Is that a bug or feedback?

migrated

A bug

Rob23

Minecraft does not use the Bogosort algorithm, as seen here:

net.minecraft.commands.arguments.selector.EntitySelectorParser

public static final BiConsumer<Vec3, List<? extends Entity>> ORDER_NEAREST = (pos, entities) -> entities.sort((a, b) -> Doubles.compare(a.distanceToSqr(pos), b.distanceToSqr(pos)));
public static final BiConsumer<Vec3, List<? extends Entity>> ORDER_FURTHEST = (pos, entities) -> entities.sort((a, b) -> Doubles.compare(b.distanceToSqr(pos), a.distanceToSqr(pos)));
public static final BiConsumer<Vec3, List<? extends Entity>> ORDER_RANDOM = (pos, entities) -> Collections.shuffle(entities);

Minecraft does in fact use the default Java sorting algorithm provided by List.sort(...).

Quote directly taken from the documentation of List.sort:
"This implementation is a stable, adaptive, iterative mergesort that requires far fewer than n lg(n) comparisons when the input array is partially sorted, while offering the performance of a traditional mergesort when the input array is randomly ordered."
https://docs.oracle.com/en/java/javase/17/docs/api/java.base/java/util/List.html#sort(java.util.Comparator)

The simplest way to confirm that Minecraft does in fact not use Bogosort is to try to sort bigger amounts of entities. If Minecraft would use the Bogosort algorithm, sorting 100 entities should take approximately 10^151^ longer than sorting 10 entities. However, 100 entities can in fact be sorted by Minecraft in very few time.
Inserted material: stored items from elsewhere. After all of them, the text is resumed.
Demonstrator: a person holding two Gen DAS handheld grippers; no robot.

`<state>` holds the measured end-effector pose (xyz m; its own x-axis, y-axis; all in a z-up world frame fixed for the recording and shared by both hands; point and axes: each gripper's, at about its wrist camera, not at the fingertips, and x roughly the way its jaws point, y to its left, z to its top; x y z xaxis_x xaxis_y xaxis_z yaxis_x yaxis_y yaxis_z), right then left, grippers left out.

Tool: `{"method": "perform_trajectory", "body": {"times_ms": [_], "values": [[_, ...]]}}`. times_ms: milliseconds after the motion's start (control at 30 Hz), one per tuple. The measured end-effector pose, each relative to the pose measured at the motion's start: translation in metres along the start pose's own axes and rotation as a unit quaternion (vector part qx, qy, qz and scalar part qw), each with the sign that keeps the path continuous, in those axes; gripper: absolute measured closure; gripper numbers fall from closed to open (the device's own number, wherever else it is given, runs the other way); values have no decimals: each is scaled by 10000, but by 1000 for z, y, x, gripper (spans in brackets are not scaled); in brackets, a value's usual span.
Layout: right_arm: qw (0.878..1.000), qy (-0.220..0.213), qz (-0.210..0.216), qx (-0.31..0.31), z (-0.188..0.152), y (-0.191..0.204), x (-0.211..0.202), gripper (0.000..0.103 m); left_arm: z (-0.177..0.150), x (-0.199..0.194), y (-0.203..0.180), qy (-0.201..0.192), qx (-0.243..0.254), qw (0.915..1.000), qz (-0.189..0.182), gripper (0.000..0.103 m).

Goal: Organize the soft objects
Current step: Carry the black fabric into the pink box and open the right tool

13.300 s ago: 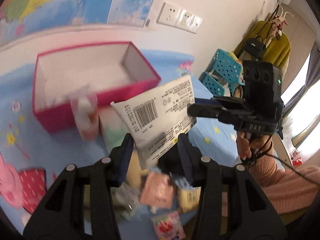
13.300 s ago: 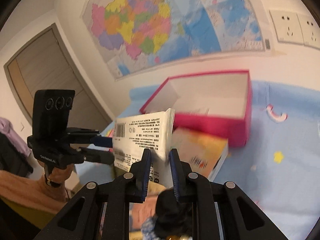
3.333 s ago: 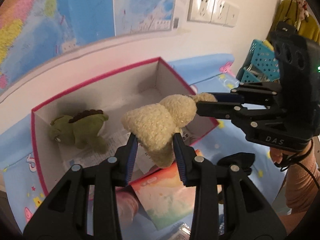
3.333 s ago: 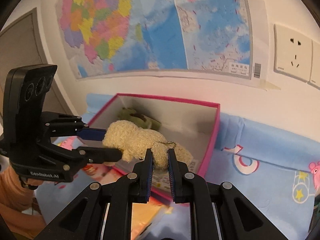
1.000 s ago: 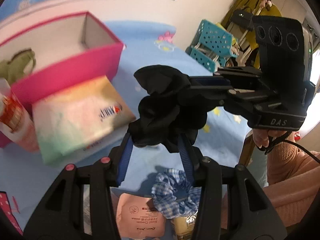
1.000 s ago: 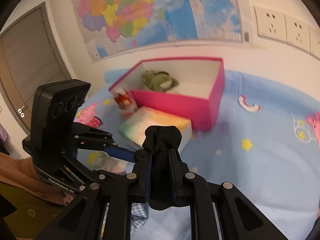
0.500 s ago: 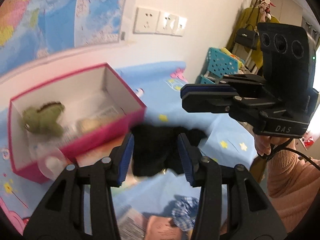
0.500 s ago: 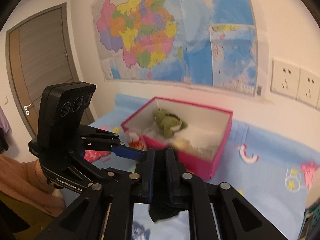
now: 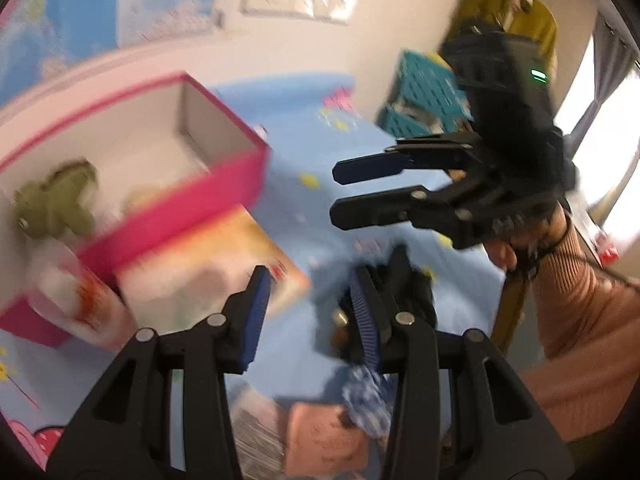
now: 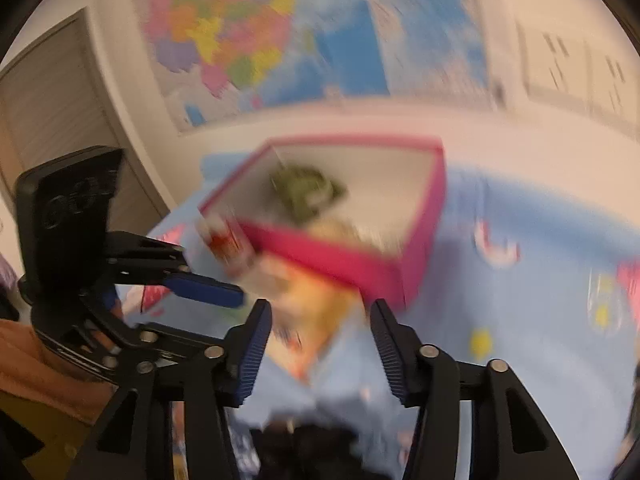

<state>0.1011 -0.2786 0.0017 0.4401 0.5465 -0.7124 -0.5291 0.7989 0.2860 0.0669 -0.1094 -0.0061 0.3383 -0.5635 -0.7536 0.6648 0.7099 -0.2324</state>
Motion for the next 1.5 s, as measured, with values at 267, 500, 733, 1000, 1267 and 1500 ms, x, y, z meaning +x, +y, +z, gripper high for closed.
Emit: {"method": "perform_trajectory", "body": {"times_ms": [267,500,733,1000,1267,1500], "values": [[9955,827,88,457,-63,-15,20,38,-24,40,-13,683,13,9968,-419,59],[9971,693,62,300,-64,-1,18,87,-24,68,-10,1061,-221,9918,-678,58],[9999,-15,84,-132,-26,24,-23,89,-11,47,-14,631,-277,9950,-721,58],[9944,-677,-47,-805,44,43,-42,89,34,-5,-2,-198,-273,9993,-175,58],[9891,-1017,-123,-1062,118,31,-14,89,94,-17,52,-458,-833,9932,669,58],[9915,-802,-234,-1000,154,14,38,89,123,1,90,-281,-1134,9872,1082,58]]}}
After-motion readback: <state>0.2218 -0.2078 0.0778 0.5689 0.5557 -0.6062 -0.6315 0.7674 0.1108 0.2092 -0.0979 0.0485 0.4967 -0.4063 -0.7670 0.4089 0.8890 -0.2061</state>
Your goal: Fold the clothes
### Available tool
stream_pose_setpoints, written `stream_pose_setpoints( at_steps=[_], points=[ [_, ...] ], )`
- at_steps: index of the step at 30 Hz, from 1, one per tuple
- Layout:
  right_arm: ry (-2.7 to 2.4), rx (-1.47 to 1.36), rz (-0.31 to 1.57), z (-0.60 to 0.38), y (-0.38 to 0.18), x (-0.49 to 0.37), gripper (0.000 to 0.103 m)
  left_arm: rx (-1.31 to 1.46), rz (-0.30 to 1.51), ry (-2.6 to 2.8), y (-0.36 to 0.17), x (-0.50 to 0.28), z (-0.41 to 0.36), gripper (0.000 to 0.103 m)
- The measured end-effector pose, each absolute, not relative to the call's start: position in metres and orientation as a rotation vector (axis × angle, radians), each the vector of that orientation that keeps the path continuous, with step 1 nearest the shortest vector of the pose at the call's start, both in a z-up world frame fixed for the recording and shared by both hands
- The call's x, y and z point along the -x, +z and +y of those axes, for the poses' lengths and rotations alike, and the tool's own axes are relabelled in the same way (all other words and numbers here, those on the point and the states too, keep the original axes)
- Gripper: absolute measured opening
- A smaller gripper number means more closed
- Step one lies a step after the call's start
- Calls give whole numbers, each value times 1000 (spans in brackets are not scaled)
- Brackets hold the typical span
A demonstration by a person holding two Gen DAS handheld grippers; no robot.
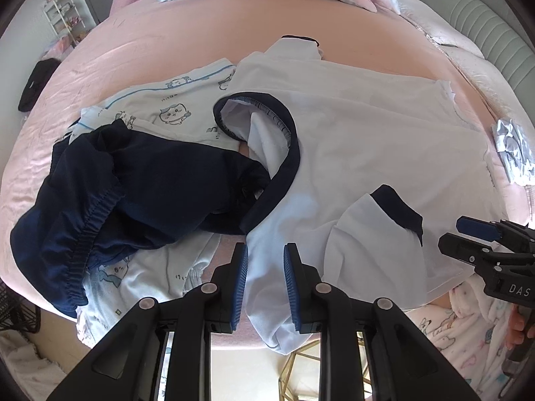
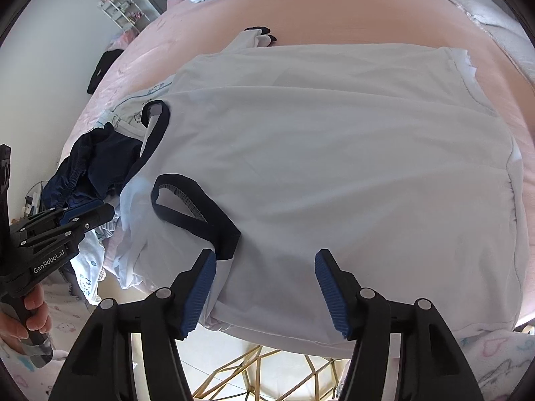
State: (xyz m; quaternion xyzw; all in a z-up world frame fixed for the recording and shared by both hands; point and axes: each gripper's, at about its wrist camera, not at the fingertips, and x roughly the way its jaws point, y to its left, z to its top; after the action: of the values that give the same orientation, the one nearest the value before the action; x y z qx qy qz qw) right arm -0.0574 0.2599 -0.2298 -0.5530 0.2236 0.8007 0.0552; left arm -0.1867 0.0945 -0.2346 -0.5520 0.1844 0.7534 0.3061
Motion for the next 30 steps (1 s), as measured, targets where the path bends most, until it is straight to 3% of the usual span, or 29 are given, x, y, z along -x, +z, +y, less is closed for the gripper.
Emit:
stream_pose_setpoints(
  at_steps=[3,5,7,30],
  points=[
    [2438,1698,618,253,-229,58,61,1465,506,1980,-236,176,97,27],
    [2443,1712,589,249,-230,58,61,1448,561,1979,-238,166,103,44],
    [2437,1724,572,247,-232,59,61,1427,590,1972,-239,156,106,48],
    [2348,1829,361,212,-238,34,62,1522,584,2093,-263,122,50,48]
  ],
)
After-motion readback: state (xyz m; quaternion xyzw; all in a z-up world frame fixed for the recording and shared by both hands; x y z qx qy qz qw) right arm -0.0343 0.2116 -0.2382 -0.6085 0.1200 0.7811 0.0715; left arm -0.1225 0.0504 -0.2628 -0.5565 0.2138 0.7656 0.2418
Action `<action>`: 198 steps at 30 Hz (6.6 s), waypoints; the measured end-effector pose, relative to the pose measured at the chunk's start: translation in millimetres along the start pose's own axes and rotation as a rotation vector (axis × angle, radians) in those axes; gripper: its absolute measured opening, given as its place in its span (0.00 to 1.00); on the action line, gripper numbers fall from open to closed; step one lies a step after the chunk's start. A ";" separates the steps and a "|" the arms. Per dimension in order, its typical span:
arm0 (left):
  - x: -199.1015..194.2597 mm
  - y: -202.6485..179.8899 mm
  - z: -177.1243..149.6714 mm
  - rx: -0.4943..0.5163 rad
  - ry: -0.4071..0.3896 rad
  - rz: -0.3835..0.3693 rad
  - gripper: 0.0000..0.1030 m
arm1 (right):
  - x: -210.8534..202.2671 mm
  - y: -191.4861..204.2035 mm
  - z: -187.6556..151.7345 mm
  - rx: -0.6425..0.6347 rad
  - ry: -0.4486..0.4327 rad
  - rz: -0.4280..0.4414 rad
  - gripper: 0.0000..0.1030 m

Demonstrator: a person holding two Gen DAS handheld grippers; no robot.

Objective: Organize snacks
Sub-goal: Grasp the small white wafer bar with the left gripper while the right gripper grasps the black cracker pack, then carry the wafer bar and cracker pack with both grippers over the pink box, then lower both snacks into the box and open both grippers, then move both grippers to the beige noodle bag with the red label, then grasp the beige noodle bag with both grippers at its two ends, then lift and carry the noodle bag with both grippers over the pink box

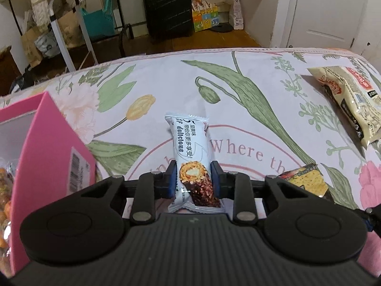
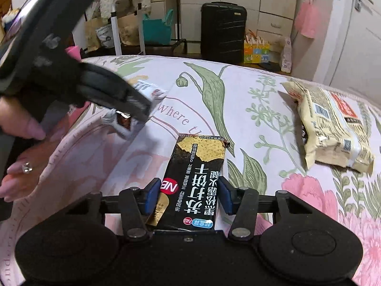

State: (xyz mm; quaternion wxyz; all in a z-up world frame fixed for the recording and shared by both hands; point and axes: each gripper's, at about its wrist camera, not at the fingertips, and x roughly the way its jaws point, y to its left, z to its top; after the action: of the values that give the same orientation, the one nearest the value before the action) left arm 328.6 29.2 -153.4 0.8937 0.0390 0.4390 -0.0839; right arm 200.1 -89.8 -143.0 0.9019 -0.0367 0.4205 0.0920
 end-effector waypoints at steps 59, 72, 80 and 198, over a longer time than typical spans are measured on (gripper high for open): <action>-256.6 105.0 -66.0 -0.087 -0.030 -0.126 0.26 | -151.8 63.6 70.6 -0.116 0.052 0.513 0.54; -231.1 206.7 -51.6 -0.271 -0.056 0.108 0.26 | -94.0 160.7 118.7 -0.433 -0.056 0.490 0.54; -175.7 247.0 -53.5 -0.424 0.059 0.192 0.26 | -45.2 206.5 125.9 -0.532 0.001 0.456 0.53; -18.2 -129.0 50.2 -0.003 0.263 -0.556 0.57 | -26.6 -144.1 47.2 0.127 0.109 0.169 0.98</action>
State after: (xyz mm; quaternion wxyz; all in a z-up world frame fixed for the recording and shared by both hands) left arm 333.0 -102.7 -107.8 0.7722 -0.0733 0.5447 -0.3189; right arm 247.3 -228.0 -93.9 0.8672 0.0512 0.4756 0.1386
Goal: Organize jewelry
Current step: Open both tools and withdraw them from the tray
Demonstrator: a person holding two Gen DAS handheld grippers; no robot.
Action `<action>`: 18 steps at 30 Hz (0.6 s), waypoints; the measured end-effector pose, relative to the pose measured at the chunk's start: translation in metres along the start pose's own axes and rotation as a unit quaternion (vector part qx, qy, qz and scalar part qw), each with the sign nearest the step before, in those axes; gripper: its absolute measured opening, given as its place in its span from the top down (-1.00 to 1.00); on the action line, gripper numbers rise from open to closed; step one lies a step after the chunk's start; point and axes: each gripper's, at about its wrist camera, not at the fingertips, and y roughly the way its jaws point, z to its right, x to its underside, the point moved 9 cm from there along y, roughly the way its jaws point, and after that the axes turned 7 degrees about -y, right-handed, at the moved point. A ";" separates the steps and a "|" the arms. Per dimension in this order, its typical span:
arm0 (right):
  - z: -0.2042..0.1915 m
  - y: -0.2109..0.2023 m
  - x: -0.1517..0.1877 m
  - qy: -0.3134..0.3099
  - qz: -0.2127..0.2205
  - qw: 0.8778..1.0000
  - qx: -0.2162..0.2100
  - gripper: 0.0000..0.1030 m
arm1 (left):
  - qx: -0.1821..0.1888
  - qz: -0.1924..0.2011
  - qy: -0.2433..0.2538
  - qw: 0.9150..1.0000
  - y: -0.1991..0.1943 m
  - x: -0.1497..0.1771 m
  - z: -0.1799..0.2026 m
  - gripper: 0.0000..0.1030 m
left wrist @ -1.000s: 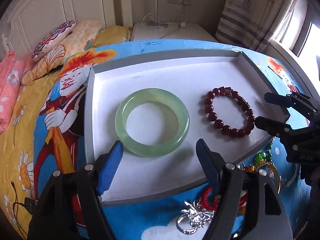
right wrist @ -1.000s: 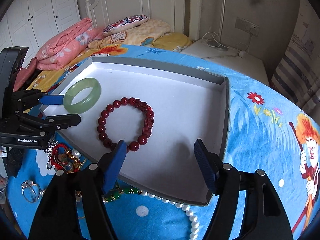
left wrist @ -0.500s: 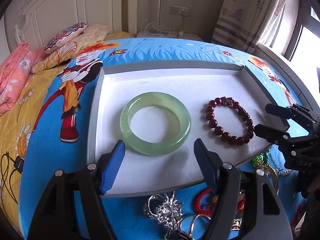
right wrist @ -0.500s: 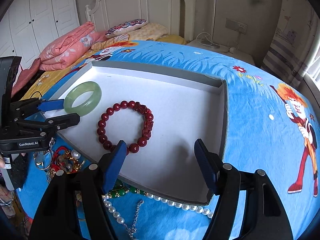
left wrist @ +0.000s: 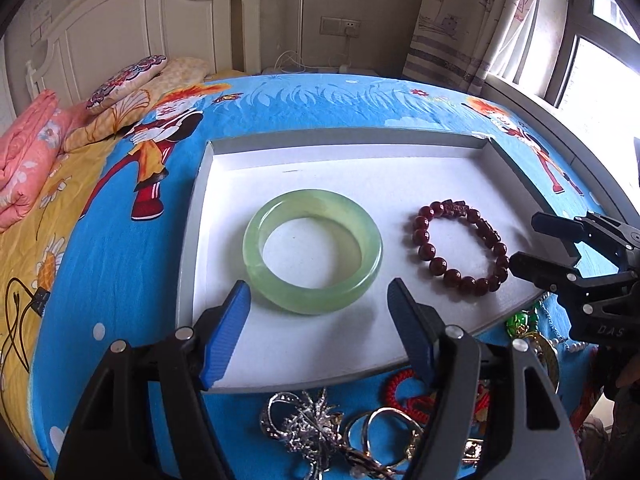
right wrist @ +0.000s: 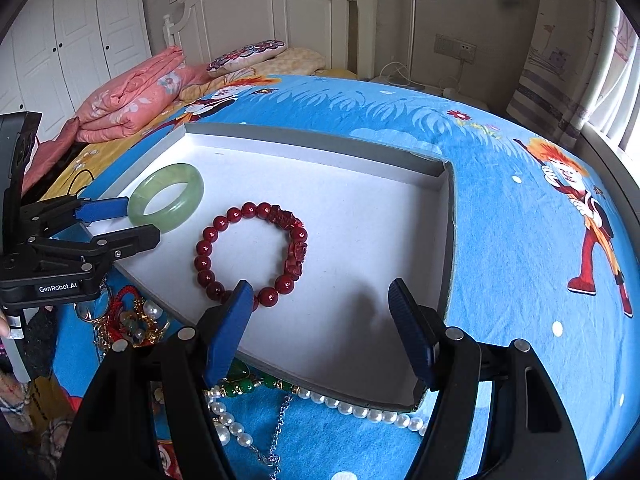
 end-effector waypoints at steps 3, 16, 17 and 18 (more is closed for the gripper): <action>-0.003 -0.017 0.001 0.001 0.033 0.999 -0.005 -0.69 | 0.001 0.022 -0.004 1.000 -0.014 0.004 0.000 -0.54; -0.101 -0.090 0.018 -0.155 0.158 0.975 -0.034 -0.84 | -0.009 0.108 -0.035 0.994 -0.095 0.054 -0.051 -0.95; -0.106 -0.090 0.017 -0.160 0.156 0.974 -0.034 -0.84 | -0.011 0.102 -0.031 0.994 -0.093 0.059 -0.052 -0.95; -0.109 -0.089 0.018 -0.166 0.154 0.974 -0.033 -0.84 | -0.012 0.097 -0.026 0.995 -0.091 0.063 -0.051 -0.95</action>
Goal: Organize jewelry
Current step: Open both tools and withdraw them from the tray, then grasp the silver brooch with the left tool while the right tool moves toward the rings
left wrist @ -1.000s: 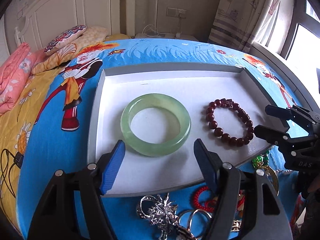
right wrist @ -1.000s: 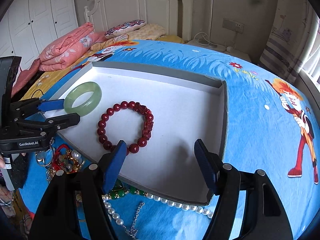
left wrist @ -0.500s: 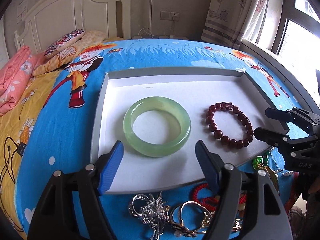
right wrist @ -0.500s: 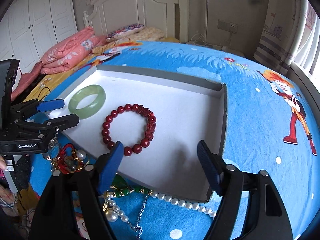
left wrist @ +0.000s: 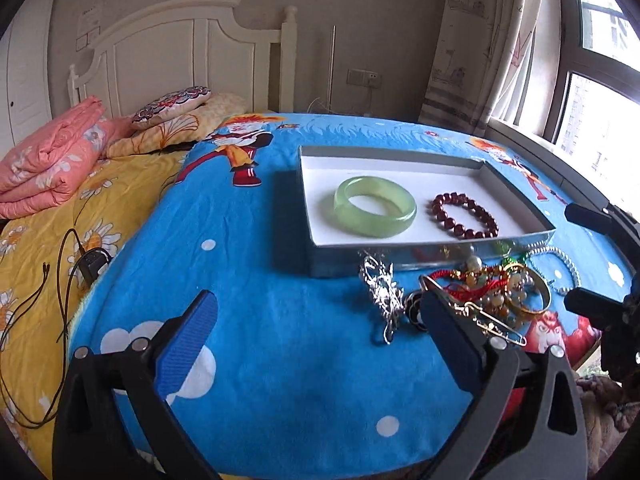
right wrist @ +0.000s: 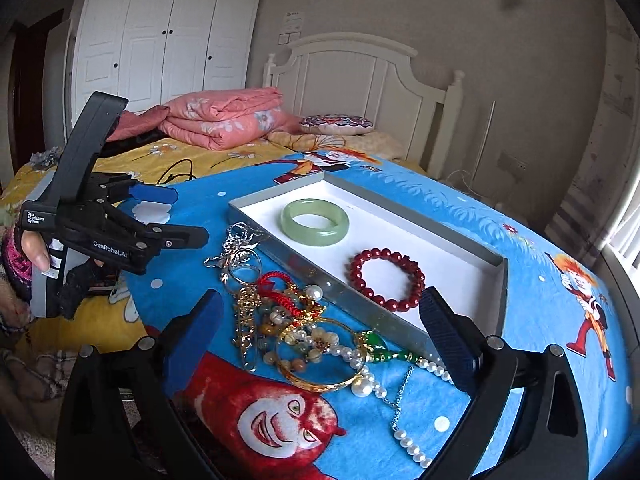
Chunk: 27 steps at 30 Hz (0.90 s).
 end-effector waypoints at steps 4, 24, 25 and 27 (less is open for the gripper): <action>-0.004 0.000 0.002 -0.006 -0.002 1.000 0.006 -0.82 | -0.004 -0.012 -0.004 1.000 0.011 0.005 0.002 -0.82; -0.033 0.007 -0.002 -0.015 -0.010 0.999 -0.041 -0.41 | 0.024 -0.021 0.004 0.999 0.035 0.007 0.034 0.68; -0.036 0.009 -0.003 -0.018 -0.016 0.999 -0.046 -0.41 | 0.018 -0.014 0.001 1.000 0.032 0.006 0.029 0.68; -0.043 0.016 -0.005 -0.022 -0.028 0.998 -0.058 -0.41 | 0.016 -0.008 -0.011 1.000 0.025 0.003 0.018 0.68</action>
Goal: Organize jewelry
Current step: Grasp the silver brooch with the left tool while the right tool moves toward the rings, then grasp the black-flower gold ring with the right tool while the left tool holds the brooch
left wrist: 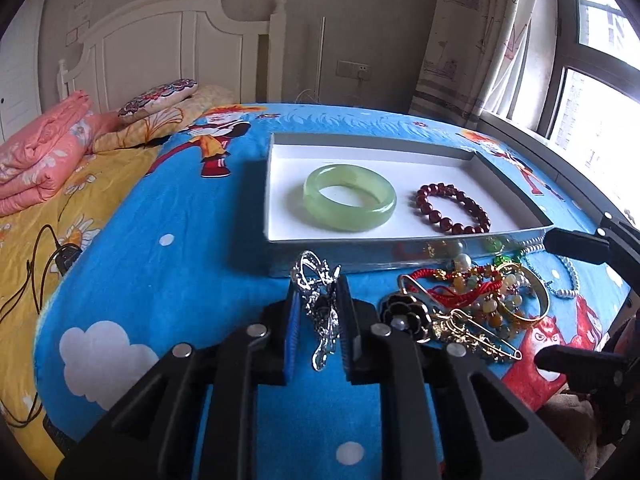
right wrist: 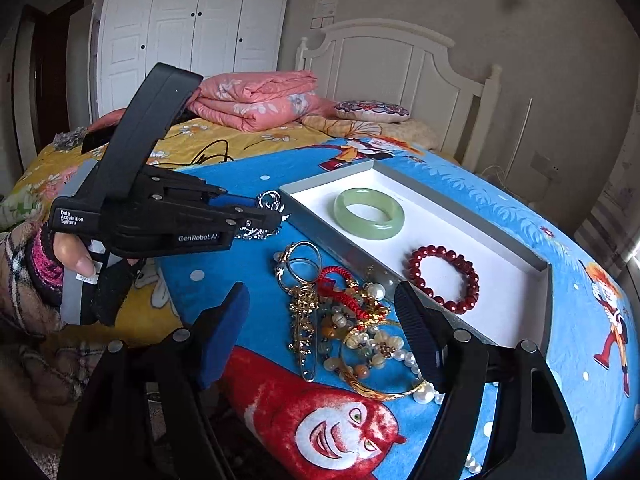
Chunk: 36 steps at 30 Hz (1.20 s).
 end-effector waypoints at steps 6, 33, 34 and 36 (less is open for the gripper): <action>-0.011 0.035 -0.008 0.006 -0.057 0.998 -0.032 -0.32 | -0.018 -0.005 -0.012 1.000 -0.004 0.002 -0.022 0.68; -0.014 0.071 -0.029 -0.012 -0.069 0.998 -0.005 0.28 | -0.005 0.001 -0.019 1.000 -0.003 0.011 -0.025 0.64; -0.013 0.068 -0.031 -0.007 -0.062 0.998 -0.008 0.28 | -0.005 0.001 -0.019 1.000 -0.003 0.011 -0.025 0.65; -0.012 0.062 -0.034 0.003 -0.050 0.999 -0.017 0.28 | -0.005 0.002 -0.020 1.000 -0.004 0.011 -0.025 0.65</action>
The only concern is that, when specifying a selector @e[limit=...,sort=nearest], Minecraft will sort all of the entities before applying the limit. This causes the sorting process to be much slower than necessary. For example an @e[limit=1,sort=nearest] selector will run in O(n log(n)) where n is the total amount of entities, where it could run in O(n) time, going through every entity once. This could be solved by using bubblesort if the limit is low in comparison to the amount of entities. The interesting fact about bubblesort is, that after k iterations, the last k elements will be correctly sorted. Therefore, you could apply k=limit iterations of bubblesort on the n entities, resulting in a time complexity of O(nk). This can be beneficial if the amount of entities is in the thousands and we only want 2 or 3 entities.

Conclusion: Minecraft doesn't use Bogosort, however the sorting process might be accelerated by using bubblesort if the amount of entities sorted is much higher than the wanted limit (e.g. 1000 compared to 3).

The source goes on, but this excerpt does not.